Minimum hyphenation distance from the left compound constituent boundary.
The default setting is 2, which means that 1-character distance is
forbidden. Setting it to 3, also the 2-character distance is forbidden:
e.g. "counter-intelligence", but not "counterin-telligence". Value 0 means
maximal distance, i.e. no hyphenation after the left compound constituent
boundary (except in constituent boundaries). This setting doesn't affect
the hyphenation in the first compound constituent, and in the suffixation
of the compound word.

The planned improvements:

loext:hyphenation-compound-right-char-count

Minimum hyphenation distance from the right compound constituent boundary.
The default setting is 2, which means that 1-character distance is
forbidden. Setting it to 3, also the 2-character distance is forbidden:
e.g. "honeybee", but not "hon-eybee". Value 0 means maximal distance, i.e.
no hyphenation before the right compound constituent boundary (except in
constituent boundaries). This setting affects the hyphenation of the first
compound constituent.

Setting this option and loext:hyphenation-compound-left-char-count to 0,
the hyphenation is only allowed at compound constituent boundary and in
suffix of the compound word, but not within the (stem of the) compound
constituents.

loext:hyphenation-remain-char-count-compound

The minimum number of characters in a compound word before the hyphenation
character, if the word is hyphenated at compound constituent boundary. This
is the minimum number of characters in the compound constituent(s) left on
the line ending with the hyphenation character. The default value 0 has a
special meaning: apply the setting of fo:hyphenation-remain-char-count.

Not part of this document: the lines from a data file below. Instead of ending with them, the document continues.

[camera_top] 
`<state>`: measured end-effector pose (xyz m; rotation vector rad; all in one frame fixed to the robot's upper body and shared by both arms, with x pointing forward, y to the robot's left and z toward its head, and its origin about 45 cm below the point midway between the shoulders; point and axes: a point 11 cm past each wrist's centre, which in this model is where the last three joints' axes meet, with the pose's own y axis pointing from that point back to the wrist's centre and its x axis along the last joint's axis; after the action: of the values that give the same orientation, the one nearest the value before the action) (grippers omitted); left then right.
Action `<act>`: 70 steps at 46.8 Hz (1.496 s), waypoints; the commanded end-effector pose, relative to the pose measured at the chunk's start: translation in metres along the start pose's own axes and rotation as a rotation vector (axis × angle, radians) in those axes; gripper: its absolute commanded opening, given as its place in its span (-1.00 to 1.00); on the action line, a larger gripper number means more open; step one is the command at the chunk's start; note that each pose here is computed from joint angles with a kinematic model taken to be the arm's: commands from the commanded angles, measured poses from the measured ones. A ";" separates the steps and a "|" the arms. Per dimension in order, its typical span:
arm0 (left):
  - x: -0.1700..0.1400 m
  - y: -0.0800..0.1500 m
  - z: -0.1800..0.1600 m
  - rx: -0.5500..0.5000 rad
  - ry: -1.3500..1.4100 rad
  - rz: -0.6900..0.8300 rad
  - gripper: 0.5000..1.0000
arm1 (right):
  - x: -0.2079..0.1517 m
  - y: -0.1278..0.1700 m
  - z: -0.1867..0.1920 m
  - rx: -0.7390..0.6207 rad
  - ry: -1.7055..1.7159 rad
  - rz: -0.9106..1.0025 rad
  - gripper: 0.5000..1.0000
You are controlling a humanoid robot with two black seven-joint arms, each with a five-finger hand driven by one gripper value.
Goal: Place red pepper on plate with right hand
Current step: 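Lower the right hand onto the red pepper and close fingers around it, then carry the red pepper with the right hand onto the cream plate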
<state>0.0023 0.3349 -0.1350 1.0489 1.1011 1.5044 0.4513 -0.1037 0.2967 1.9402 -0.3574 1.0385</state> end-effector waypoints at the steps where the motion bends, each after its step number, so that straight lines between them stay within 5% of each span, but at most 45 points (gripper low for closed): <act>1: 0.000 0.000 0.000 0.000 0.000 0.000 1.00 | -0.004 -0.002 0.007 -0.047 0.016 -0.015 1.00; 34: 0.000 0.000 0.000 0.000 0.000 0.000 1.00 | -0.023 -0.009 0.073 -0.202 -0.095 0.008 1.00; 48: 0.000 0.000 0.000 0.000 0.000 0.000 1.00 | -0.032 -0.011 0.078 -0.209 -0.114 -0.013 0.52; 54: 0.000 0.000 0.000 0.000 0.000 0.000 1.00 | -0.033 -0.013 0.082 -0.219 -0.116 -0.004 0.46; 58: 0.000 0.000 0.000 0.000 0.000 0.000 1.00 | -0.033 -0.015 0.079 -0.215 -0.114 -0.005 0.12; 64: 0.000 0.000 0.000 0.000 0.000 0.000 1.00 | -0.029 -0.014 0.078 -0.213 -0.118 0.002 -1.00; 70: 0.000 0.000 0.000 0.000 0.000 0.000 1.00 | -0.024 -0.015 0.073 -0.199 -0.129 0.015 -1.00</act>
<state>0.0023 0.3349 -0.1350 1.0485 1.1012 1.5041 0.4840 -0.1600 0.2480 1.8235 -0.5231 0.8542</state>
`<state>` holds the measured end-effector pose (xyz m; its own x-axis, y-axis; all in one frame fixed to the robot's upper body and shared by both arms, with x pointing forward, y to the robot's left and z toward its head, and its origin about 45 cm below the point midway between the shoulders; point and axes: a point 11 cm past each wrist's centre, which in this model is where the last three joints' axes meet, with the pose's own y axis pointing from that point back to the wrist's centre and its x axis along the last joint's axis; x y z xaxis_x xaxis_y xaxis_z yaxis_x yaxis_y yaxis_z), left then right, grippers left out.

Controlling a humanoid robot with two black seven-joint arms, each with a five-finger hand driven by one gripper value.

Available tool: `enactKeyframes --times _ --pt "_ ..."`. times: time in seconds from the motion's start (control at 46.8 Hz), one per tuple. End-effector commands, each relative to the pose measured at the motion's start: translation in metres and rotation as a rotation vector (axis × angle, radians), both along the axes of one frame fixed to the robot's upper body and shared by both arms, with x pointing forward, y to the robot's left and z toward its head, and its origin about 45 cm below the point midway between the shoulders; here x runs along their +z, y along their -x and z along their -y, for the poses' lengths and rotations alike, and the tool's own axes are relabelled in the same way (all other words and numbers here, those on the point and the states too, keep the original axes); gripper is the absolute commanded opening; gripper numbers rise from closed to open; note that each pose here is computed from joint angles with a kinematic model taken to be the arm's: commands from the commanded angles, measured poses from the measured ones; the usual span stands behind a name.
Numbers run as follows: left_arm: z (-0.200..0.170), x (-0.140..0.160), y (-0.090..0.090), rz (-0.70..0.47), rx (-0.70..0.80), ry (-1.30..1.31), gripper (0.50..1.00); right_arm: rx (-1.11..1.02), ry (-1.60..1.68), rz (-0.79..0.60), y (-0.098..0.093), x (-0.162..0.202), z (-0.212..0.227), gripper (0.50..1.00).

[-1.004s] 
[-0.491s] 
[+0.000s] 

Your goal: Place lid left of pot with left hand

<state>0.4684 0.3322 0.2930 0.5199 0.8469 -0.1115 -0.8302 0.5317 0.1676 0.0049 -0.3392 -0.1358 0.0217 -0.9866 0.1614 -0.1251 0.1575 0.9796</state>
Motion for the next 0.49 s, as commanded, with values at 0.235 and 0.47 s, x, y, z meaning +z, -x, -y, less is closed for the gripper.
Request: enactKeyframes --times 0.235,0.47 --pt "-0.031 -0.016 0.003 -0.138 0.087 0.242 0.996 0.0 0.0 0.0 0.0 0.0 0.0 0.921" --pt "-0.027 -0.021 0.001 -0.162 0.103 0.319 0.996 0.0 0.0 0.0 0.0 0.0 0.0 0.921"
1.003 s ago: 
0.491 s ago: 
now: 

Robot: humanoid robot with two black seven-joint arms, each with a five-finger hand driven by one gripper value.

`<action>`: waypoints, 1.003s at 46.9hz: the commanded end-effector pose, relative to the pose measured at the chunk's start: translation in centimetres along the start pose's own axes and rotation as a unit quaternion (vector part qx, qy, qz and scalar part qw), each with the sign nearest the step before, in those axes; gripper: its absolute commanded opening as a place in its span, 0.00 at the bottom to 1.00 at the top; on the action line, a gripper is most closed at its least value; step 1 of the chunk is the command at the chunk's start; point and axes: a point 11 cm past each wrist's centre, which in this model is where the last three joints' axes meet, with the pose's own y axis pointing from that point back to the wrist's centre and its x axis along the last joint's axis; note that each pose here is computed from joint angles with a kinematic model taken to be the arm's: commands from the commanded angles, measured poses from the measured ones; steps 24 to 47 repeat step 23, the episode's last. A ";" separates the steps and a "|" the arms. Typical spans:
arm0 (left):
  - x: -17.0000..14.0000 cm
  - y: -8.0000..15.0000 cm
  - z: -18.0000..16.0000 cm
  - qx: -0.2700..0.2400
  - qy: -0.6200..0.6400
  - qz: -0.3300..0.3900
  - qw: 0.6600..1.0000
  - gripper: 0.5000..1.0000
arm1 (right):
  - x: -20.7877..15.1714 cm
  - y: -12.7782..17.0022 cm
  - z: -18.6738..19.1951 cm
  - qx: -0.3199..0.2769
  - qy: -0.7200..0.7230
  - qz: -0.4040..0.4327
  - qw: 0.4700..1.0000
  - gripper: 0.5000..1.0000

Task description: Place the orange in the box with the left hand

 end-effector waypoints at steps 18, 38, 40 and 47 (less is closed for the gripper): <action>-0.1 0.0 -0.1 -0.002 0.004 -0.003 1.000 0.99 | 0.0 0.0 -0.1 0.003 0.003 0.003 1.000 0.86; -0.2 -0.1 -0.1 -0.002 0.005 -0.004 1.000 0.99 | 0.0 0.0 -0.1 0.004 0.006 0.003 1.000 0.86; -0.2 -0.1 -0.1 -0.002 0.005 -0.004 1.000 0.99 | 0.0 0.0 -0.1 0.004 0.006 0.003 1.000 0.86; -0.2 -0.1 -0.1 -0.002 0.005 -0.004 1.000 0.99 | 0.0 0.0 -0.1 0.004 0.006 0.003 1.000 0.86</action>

loext:hyphenation-push-char-count-compound

The minimum number of characters in a compound word after the hyphenation
character, if the word is hyphenated at compound constituent boundary. This
is the minimum number of characters in the compound constituent(s) pushed
to the next line after the line ending with the hyphenation character. The
default value 0 has a special meaning: apply the setting of
fo:hyphenation-push-char-count.

Example: forbidding the hyphenation in the suffix, but not at compound
boundary of compound words, set fo:hyphenation-push-char-count to the size
of the largest suffix, and set loext:hyphenation-push-char-count-compound
to a non-zero lower value.

I am interested to hear your opinions, especially from experts of the
listed languages and welcome any further suggestions, including for other
languages, too.

Best regards and Happy New Year!

László

Németh László <nemeth@numbertext.org> ezt írta (időpont: 2023. dec. 27.,
Sze, 13:43):

Hi,

As a complement to my ongoing typography developments (
https://numbertext.org/typography/), I work on the extension of the
hyphenation zone to hyphenate compound words at stem boundaries, combining
the pattern based libhyphen hyphenation with morphological analysis of
Hunspell. This would result in state-of-the-art automatic hyphenation in
several languages, which write long or very long non-dictionary compound
words frequently. My plan is to commit the first working version within a
few days, so it will be possible to test it.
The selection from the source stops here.